Aku menoleh, Farah teman dekat Laura sudah berada di antara kami.
"Siapa, Dja?" tanya mama.
"Teman kuliah aku, Mah."
"Owh, ya udah kalian kalau mau ngobrol, kita orang tua mau ngobrol-ngobrol dulu di sana, pegel berdiri terus." Mama dan yang lainnya berjalan menjauh meninggalkanku dan Farah. Begitu juga Ratu yang hendak melangkah pergi.
Segera kuraih tangannya, dan mengikuti langkah Farah.
"Gue mau dibawa ke mana?" tanya Ratu.
"Gue juga nggak tahu, ikutin Farah aja."
"Tapi lepasin tangan, Loe!"
"Ntar loe kabur."
"Enggak, gue janji. Tapi lepasin, kita bukan mahrom," ucapnya lirih.
Aku menghentikan langkah. Melepas tangannya dari genggaman. Menatapnya sekilas.
"Awas kalo kabur!" ancamku. Dia hanya menunduk.
Aku dan Ratu masih mengikuti Farah yang terus berjalan ke luar gedung, kami dibawa kesebuah tempat tak jauh dari situ, cafe. Farah menunjuk ke arah pojok.
Aku memicingkan mata, menangkap tiga orang yang kukenal duduk di sana, Laura, Doni, dan Alex. Mereka bertiga satu kelas, kami cukup dekat karena aku pernah menjalin hubungan dengan Laura yang tak lain adalah teman sekelas mereka.
"Mending, loe cari tempat aman, gue denger mereka lagi ngomongin loe tadi. Mereka juga baru datang kok." Farah lalu beranjak pergi.
"Mending gue balik ya." Ratu ikut memutar tubuhnya hendak pergi.
Kembali kuraih tangannya. Ia menepis pelan.
"Ikut gue!" kataku, kami duduk di kursi tak jauh dari tempat mereka, samar-samar mereka membicarakan tentang kuliah, dan wisuda.
Mereka sama sekali tak menyadari keberadaanku dan Ratu.
"Gimana, Ra. Loe jadi kawin sama Radja?"
Deg. Alex tiba-tiba menanyakan itu pada Laura. Aku harus mempertajam pendengaranku.
"Hahaha. Enggaklah. Ngapain. Dia udah kere, miskin sekarang. Mana dekil, buluk, ish ogah gue." Laura terlihat begitu kesal menyebut namaku tadi.
Aku menarik napas pelan.
"Bukannya loe hamil anak dia?" Kali ini Doni menimpali. Semakin deg-degan aku ingin mengetahui semuanya.

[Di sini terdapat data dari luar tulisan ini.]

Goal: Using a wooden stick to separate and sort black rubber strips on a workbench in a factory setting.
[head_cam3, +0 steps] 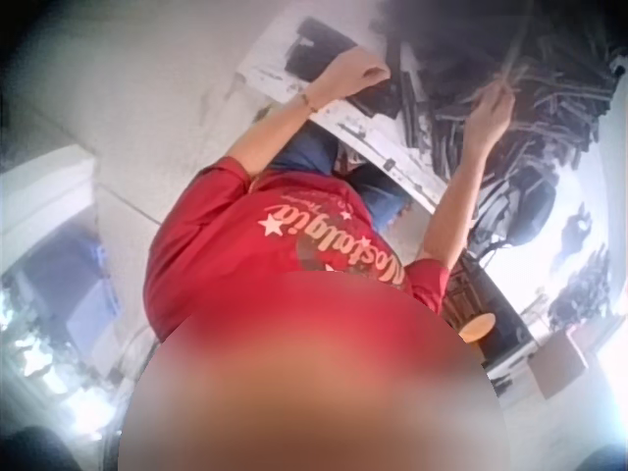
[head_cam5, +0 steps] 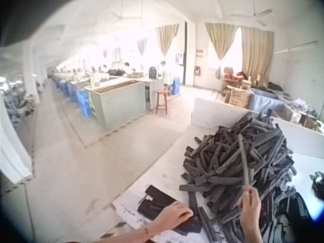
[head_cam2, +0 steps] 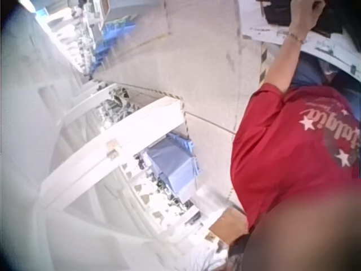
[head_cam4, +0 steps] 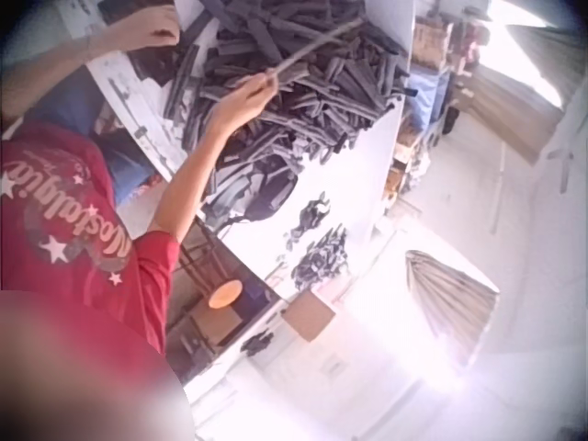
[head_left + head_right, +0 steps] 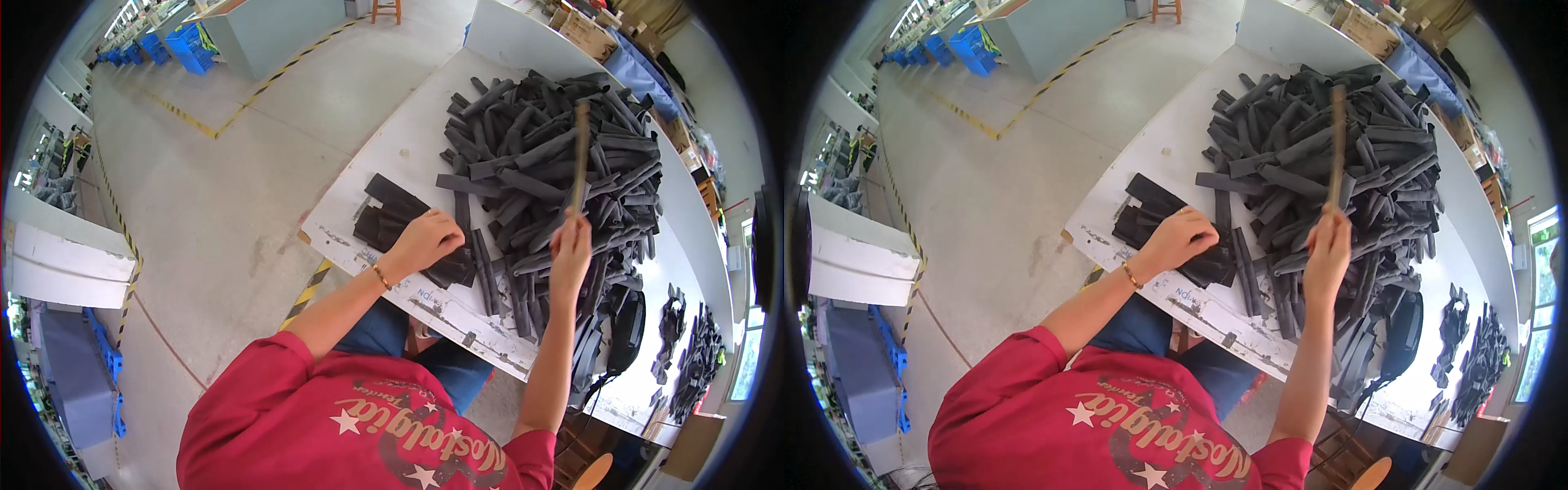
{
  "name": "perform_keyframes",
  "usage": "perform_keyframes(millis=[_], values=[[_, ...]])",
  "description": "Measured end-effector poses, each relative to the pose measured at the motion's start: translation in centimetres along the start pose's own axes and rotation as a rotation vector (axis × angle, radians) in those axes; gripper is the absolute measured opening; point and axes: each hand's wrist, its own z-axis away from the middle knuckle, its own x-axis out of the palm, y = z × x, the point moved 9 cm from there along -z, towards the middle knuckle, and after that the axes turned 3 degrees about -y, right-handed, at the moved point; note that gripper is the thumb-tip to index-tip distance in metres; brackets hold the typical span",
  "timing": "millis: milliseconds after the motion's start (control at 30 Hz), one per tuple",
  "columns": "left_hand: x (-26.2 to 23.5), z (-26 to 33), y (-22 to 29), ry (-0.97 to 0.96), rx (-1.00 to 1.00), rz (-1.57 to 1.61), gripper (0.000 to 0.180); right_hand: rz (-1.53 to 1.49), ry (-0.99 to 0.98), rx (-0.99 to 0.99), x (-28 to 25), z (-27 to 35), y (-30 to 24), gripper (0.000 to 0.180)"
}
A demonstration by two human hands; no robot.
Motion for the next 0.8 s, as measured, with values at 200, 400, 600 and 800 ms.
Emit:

"Hahaha. Loe lagi. Ya enggaklah. Emang gue cewek apaan, sampe hamil. Gue cuma ngaku-ngaku aja waktu itu, berharap dia mau nikahin gue, eh dia malah bilang kabur dari rumahnya, trus sekarang kerja di bengkel temennya. Males banget. Kebayang dong gue Laura Puspitasari yang terkenal di kampus karena kecantikannya, harus menikah dengan cowok bengkel yang bau oli, bau bensin." Laura menepuk-nepuk meja.
"Amit-amit jabang bayi," sambungnya lagi.

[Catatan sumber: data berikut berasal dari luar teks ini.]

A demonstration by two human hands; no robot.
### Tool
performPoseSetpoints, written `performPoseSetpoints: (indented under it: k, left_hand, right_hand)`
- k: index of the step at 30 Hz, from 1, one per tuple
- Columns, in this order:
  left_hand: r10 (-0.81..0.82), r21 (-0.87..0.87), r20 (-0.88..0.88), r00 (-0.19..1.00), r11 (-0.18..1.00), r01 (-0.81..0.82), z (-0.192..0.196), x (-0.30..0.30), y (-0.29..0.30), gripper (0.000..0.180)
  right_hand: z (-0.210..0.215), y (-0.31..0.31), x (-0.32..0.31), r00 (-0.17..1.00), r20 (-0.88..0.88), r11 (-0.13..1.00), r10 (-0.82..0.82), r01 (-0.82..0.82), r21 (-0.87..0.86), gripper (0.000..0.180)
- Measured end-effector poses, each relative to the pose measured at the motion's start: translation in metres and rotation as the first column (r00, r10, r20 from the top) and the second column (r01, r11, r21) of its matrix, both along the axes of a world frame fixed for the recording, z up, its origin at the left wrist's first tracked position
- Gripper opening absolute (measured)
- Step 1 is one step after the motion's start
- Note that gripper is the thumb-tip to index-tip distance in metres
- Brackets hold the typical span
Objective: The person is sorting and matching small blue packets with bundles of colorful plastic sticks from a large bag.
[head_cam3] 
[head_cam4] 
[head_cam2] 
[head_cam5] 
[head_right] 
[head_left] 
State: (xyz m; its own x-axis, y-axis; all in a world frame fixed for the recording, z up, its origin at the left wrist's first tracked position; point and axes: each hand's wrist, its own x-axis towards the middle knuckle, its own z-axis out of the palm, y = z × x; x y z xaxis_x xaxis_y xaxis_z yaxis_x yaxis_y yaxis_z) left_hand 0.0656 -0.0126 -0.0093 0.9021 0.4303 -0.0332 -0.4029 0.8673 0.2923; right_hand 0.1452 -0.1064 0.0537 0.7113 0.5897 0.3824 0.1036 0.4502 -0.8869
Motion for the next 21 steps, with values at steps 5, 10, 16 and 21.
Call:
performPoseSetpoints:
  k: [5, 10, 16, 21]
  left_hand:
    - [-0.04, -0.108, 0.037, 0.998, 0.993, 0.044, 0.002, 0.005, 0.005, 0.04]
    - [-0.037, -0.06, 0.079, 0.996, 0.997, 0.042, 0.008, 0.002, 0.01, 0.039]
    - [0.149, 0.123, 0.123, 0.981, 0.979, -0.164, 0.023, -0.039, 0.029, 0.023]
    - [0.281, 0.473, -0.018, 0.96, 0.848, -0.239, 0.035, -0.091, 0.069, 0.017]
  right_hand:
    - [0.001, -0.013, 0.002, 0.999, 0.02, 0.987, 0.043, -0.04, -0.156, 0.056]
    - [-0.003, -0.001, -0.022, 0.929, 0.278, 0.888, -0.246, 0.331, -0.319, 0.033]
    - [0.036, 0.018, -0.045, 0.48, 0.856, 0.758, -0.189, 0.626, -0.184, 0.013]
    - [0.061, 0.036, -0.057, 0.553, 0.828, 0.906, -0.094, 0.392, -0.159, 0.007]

"Owh, gitu. Jadi loe mau sama gue karena harta orang tua gue doang. Okey, sekarang gue udah tahu semuanya. Tengkyu ya Laura Puspitasari yang selama ini udah nemenin gue makan, jalan-jalan, ngobrol." Aku yang langsung bangkit dari duduk menghampirinya.

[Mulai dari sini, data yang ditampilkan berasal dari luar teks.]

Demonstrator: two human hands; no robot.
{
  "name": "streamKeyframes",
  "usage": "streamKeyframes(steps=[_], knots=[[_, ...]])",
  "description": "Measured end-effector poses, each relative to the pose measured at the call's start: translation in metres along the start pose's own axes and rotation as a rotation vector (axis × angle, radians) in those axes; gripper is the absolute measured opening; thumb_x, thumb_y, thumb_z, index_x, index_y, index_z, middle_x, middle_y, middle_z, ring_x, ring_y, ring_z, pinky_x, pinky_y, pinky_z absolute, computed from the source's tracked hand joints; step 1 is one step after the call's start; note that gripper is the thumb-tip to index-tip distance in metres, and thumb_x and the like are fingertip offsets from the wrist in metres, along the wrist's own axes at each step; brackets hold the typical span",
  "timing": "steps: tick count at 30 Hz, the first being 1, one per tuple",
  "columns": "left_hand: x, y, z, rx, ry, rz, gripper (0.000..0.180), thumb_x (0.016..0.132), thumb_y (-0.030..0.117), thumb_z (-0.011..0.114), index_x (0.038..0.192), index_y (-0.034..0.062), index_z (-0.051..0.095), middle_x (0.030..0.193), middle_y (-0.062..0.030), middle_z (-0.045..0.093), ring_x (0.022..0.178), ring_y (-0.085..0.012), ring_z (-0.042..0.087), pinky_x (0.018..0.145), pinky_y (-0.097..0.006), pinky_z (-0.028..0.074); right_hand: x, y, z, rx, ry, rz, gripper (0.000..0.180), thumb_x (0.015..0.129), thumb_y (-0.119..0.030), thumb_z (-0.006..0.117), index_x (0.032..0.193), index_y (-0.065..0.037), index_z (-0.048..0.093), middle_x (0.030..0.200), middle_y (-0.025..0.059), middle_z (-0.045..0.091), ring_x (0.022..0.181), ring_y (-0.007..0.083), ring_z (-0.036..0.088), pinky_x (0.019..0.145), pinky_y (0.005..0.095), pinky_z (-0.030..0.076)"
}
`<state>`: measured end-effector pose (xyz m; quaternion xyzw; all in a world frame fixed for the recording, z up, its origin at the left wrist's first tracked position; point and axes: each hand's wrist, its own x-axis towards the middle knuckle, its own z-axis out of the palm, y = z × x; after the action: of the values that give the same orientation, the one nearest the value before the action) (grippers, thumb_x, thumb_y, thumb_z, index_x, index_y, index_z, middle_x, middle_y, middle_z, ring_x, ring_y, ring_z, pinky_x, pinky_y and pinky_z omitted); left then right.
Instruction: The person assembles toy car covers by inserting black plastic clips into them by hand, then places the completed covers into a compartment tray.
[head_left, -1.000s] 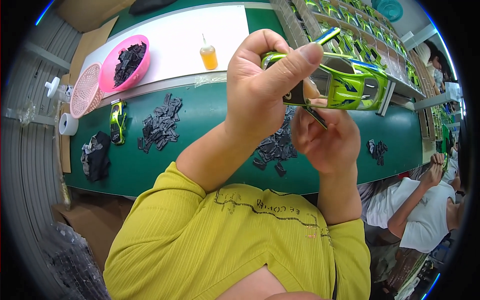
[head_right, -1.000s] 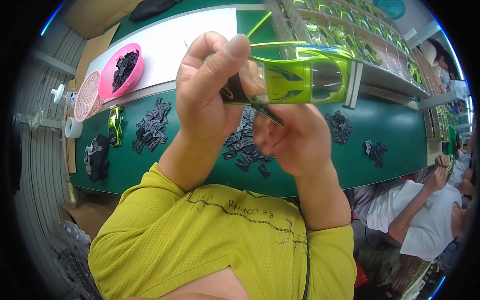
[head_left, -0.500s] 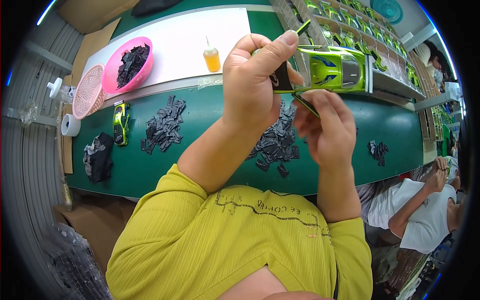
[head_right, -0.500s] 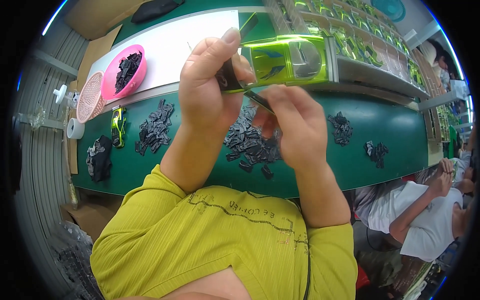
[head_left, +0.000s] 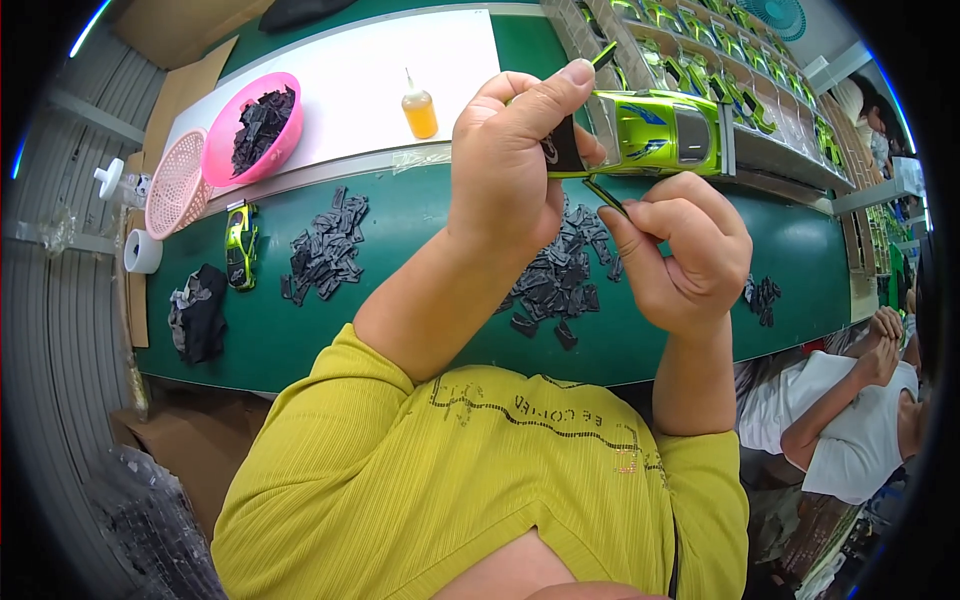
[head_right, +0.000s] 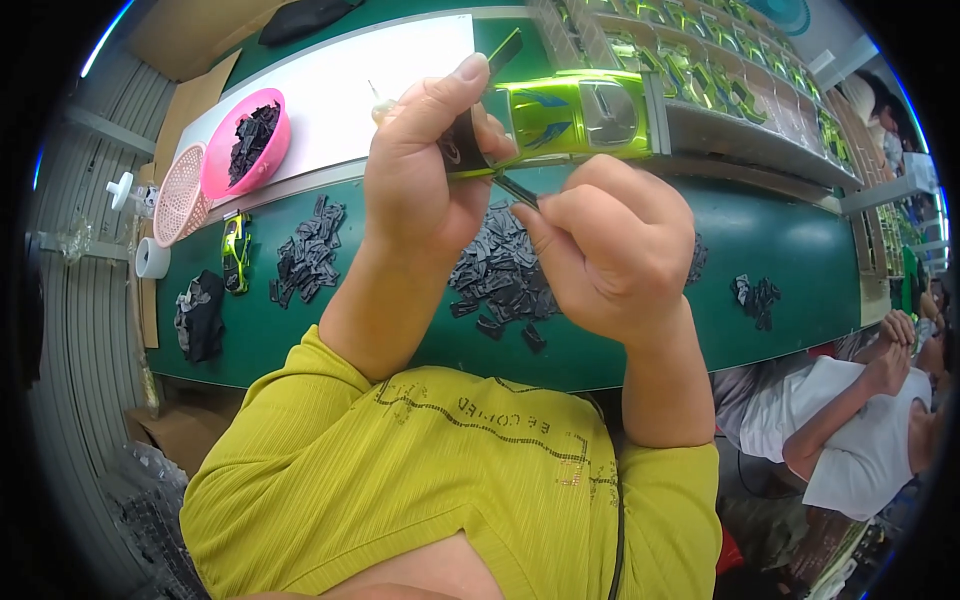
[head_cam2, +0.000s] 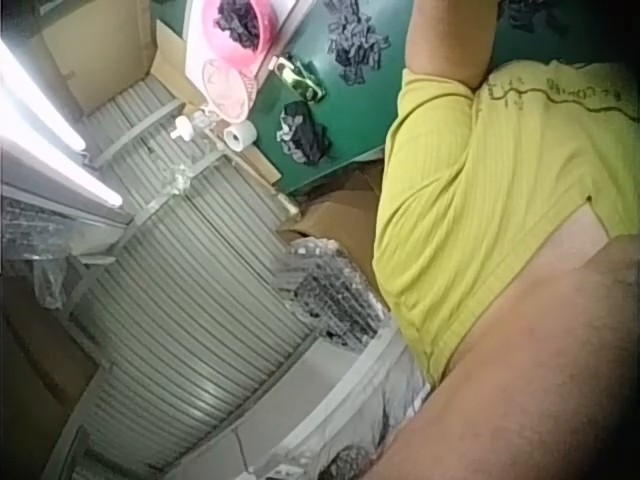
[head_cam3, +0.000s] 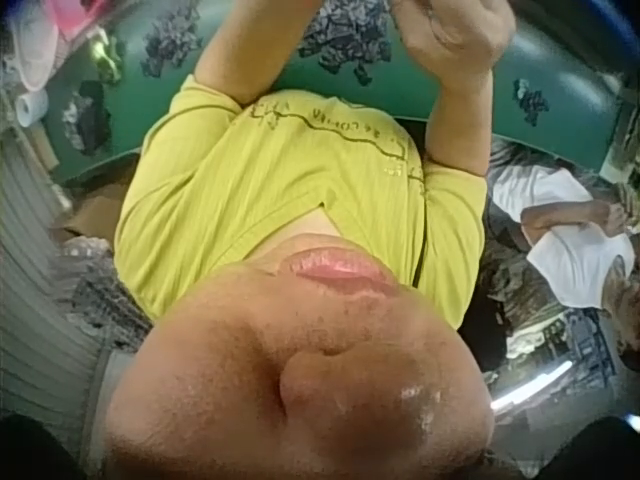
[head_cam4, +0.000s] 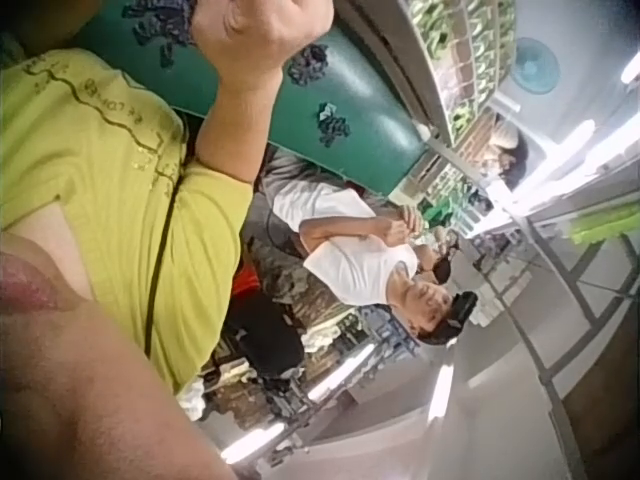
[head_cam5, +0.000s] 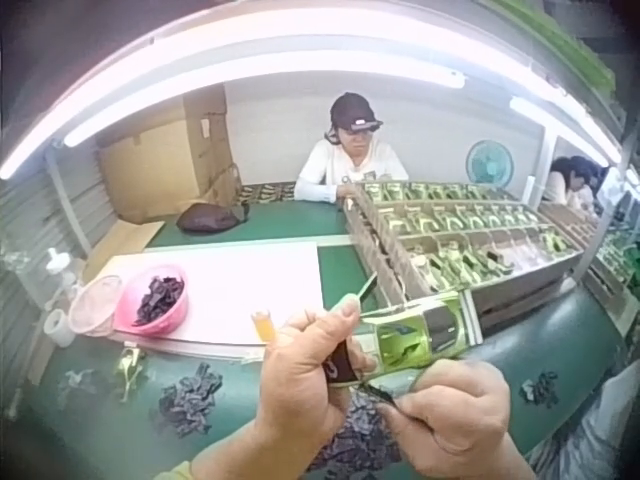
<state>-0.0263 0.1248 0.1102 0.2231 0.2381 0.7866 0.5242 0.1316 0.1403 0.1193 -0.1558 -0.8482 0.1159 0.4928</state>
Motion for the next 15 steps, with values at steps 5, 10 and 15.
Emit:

Mata Laura membulat menatapku, sementara dua cowok yang bersamanya menunduk.
"Kamu, Sayang ... Enggak kok, tadi cuma bercanda aja." Tangan Laura menggayut manja ke lenganku, kutepis dengan keras.
"Nggak usah sayang-sayangan, kita kan udah putus."
"Okey, jadi sekarang kamu lebih milih dia!" Laura menunjuk ke arah Ratu yang berdiri di belakangku.
"Kalau iya, emang kenapa?"
"Heh Ratu! Jangan pikir loe berubah wujud terus loe udah bisa dapatin hati Radja!" Laura menunjuk-nunjuk ke arah Ratu.
Aku menangkis tangannya.
"Kalau sampai loe macem-macem sama dia, gue jamin hidup loe nggak akan pernah bahagia. Gue udah miskin Laura. Inget!"
Aku beranjak dan menarik tangan Ratu, ia menurut. Mungkin lupa kalau bukan mahrom.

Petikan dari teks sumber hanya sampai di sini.